Do you guys think the requirement docs should be put into docs directory of this repo, or the document repo? If the latter, do we have a dir hierarchy of the repo yet?

from runtime.

jessfraz avatar jessfraz commented on August 20, 2024

I kinda think the last part of that doc is very accurate, can we remove as many shim layers as possible and try to keep it simple :)

from runtime.

egernst avatar egernst commented on August 20, 2024

I think the document is trending towards describing architecture rather than defining requirements (ie, OCI compliance, provide an API/library suitable for a CRI like frakti, device hotplug, etc.). If/when I get permissions for editing I can help make some edits/add clarity.

from runtime.

gnawux avatar gnawux commented on August 20, 2024

@jessfraz yes, this is what we do in production, and we should keep the scenario working in kata.

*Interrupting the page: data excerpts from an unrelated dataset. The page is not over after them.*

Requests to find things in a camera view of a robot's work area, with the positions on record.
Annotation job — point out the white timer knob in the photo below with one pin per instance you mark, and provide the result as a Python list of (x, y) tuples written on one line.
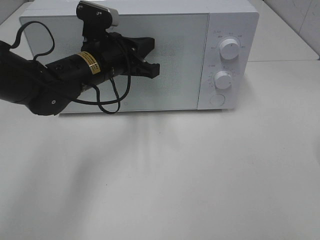
[(222, 80)]

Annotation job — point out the upper white power knob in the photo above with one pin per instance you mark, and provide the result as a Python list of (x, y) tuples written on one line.
[(229, 48)]

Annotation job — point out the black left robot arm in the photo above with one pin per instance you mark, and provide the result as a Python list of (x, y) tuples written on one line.
[(47, 89)]

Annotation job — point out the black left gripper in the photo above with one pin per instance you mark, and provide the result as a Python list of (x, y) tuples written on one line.
[(115, 54)]

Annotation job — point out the white microwave oven body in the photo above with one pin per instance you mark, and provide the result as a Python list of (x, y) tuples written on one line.
[(235, 18)]

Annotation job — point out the white microwave door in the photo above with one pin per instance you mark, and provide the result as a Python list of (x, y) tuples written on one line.
[(179, 50)]

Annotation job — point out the round white door release button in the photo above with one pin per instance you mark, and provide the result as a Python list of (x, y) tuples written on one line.
[(217, 101)]

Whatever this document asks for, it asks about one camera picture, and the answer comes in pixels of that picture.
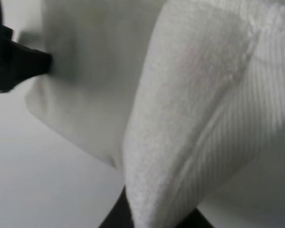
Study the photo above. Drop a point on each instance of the white terry towel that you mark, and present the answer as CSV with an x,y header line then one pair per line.
x,y
185,97

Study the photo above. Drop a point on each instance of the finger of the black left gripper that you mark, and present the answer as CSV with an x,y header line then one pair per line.
x,y
22,63

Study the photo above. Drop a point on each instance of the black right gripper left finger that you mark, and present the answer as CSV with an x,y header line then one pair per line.
x,y
120,215

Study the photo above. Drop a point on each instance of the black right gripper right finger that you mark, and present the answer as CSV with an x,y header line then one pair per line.
x,y
195,220

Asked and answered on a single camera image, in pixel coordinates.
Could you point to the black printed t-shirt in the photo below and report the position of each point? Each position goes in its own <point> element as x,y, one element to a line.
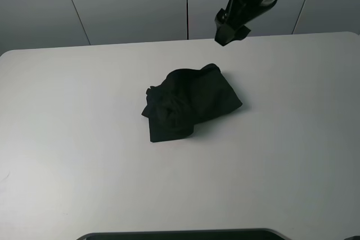
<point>185,98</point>

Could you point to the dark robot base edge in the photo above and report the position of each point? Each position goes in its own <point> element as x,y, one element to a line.
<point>260,233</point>

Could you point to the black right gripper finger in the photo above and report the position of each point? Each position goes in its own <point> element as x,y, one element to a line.
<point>242,33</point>
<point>225,34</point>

@egernst 👍 permission granted.

from runtime.

sameo avatar sameo commented on August 20, 2024

@tallclair Yes, that's what I was trying to say indeed. OCI is enough for CRI implementations like CRI-O or cri-containerd but e.g. Frakti does not rely on the OCI interface but rather on the runV API. The current docker-shim also does not rely on OCI.
So for implementing a CRI server, OCI may be sufficient but it's not necessary.

from runtime.

bergwolf avatar bergwolf commented on August 20, 2024

@sameo @tallclair while OCI can implement CRI support, its runtime spec may not be efficient enough for Kata Containers due to lack of proper storage description. When Kata Containers support cri-containerd/CRI-O via OCI (aka. the runc cli interfaces), it relies on 9pfs (which itself is slow and problematic -- we even have to hack 9pfs kernel module to reach POSIX compliance) to map local storage to the guest, and there is no description for remote storage in the spec.

OTOH, the runV library API is more native for VM-based containers and favors CRI from design. In fact it was designed together with CRI. In that sense, runV is compatible with the OCI spec and provides extended APIs to better suit the need of CRI and VM-based containers. With the runv API, frakti is able to use both local block storage and remote storage more efficiently.

So to amend the last paragraph of @sameo 's requirements list, I would suggest we change the requirement of Runtime API from

Runtime API
Some CRI implementations (e.g. Frakti) may rely on the runtime API instead of the CLI. The Kata Containers should provide a runtime API definition and a runtime library to support those cases.

To
"

Runtime Library API

While CRI-O and cri-containerd rely on runc compatible CLI, some CRI implementations like frakti rely on the runtime library API instead. The Kata Containers MUST provide a runtime library API favoring CRI design to support them.
"

And it should be moved up right after the CRI support section, instead of being put at the last of the list, which might give the impression that it is a minor requirement that can be dismissed.

from runtime.

resouer avatar resouer commented on August 20, 2024

@tallclair as we mentioned CRI things, I would like to provide a detailed research of potential integration options of Kata and CRI shims in next sig-node meeting.

Let's put all these problems on the table and see how they can be fixed.

from runtime.

sameo avatar sameo commented on August 20, 2024

@bergwolf

When Kata Containers support cri-containerd/CRI-O via OCI (aka. the runc cli interfaces), it relies on 9pfs (which itself is slow and problematic -- we even have to hack 9pfs kernel module to reach POSIX compliance) to map local storage to the guest.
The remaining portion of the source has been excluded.